Sosyal medya platformlarının hayatımızdaki yeri giderek artarken, bu platformlarda ifade özgürlüğü ile nefret söylemi arasındaki sınırlar, ceza hukuku açısından önemli tartışmalara konu olmaktadır. Türk hukuk sistemi, ifade özgürlüğünü Anayasa ile güvence altına almakla birlikte, bu özgürlüğün kötüye kullanımını engellemek amacıyla çeşitli sınırlamalar getirmiştir. Özellikle sosyal medyada nefret söylemi kapsamında değerlendirilen içerikler, Türk Ceza Kanunu (TCK) başta olmak üzere çeşitli mevzuat hükümleri çerçevesinde cezai yaptırımlara tabi tutulabilmektedir.

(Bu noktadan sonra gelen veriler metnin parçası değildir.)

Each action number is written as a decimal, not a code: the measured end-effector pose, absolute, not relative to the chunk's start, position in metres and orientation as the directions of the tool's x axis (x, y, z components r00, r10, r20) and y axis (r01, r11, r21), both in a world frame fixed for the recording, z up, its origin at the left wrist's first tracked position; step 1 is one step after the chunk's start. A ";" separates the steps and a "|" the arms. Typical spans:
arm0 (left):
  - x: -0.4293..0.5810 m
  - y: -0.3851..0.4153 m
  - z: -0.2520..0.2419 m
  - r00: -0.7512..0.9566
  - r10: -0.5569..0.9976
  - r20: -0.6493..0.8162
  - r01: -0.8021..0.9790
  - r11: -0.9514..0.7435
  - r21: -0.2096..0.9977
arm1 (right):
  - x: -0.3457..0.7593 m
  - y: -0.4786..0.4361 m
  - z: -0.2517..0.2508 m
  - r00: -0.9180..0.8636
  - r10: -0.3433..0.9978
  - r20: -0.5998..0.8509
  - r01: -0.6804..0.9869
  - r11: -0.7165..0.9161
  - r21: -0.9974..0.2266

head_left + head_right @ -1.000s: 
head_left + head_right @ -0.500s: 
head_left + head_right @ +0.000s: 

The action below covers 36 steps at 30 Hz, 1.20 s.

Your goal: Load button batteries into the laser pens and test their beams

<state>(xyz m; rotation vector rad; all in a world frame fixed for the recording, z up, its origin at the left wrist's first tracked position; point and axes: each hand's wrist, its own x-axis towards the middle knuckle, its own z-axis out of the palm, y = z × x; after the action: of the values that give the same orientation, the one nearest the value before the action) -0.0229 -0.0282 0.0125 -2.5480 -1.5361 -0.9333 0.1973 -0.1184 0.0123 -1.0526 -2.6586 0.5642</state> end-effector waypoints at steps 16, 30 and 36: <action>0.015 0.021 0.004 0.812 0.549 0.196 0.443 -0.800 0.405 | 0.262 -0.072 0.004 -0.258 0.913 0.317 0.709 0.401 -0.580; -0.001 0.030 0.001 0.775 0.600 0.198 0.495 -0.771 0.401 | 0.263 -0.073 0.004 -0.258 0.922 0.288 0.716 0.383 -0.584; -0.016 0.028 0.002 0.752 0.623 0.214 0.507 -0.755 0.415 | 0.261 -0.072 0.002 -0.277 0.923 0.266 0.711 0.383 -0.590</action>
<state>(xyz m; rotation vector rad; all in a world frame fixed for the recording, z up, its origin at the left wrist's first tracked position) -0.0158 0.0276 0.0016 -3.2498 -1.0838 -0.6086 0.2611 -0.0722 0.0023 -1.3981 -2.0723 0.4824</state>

Nefret söylemi, bir kişi veya grubu; ırk, etnik köken, din, dil, cinsiyet, cinsel yönelim, engellilik, siyasi görüş veya benzeri özelliklerinden dolayı hedef alan, aşağılayan, tehdit eden, hakaret eden veya dışlayan ifadeler olarak tanımlanmaktadır. Türk hukukunda nefret söyleminin doğrudan bir tanımı bulunmamakla birlikte, TCK'nın çeşitli maddeleri bu tür eylemleri cezalandırmaktadır. Sosyal medya platformları, bu tür içeriklerin hızla yayılmasına imkan tanıdığı için nefret söyleminin önlenmesi konusunda özel bir önem taşımaktadır. Yargıtay kararlarında da sosyal medyanın "kamuya açık alan" niteliği taşıdığı ve burada işlenen suçların daha geniş kitlelere ulaşma potansiyeli nedeniyle daha ağır sonuçlar doğurabileceği kabul edilmektedir.
Türk Ceza Kanunu'nda sosyal medyada işlenebilecek nefret söylemi kapsamına giren fiilleri doğrudan veya dolaylı olarak düzenleyen çeşitli maddeler bulunmaktadır.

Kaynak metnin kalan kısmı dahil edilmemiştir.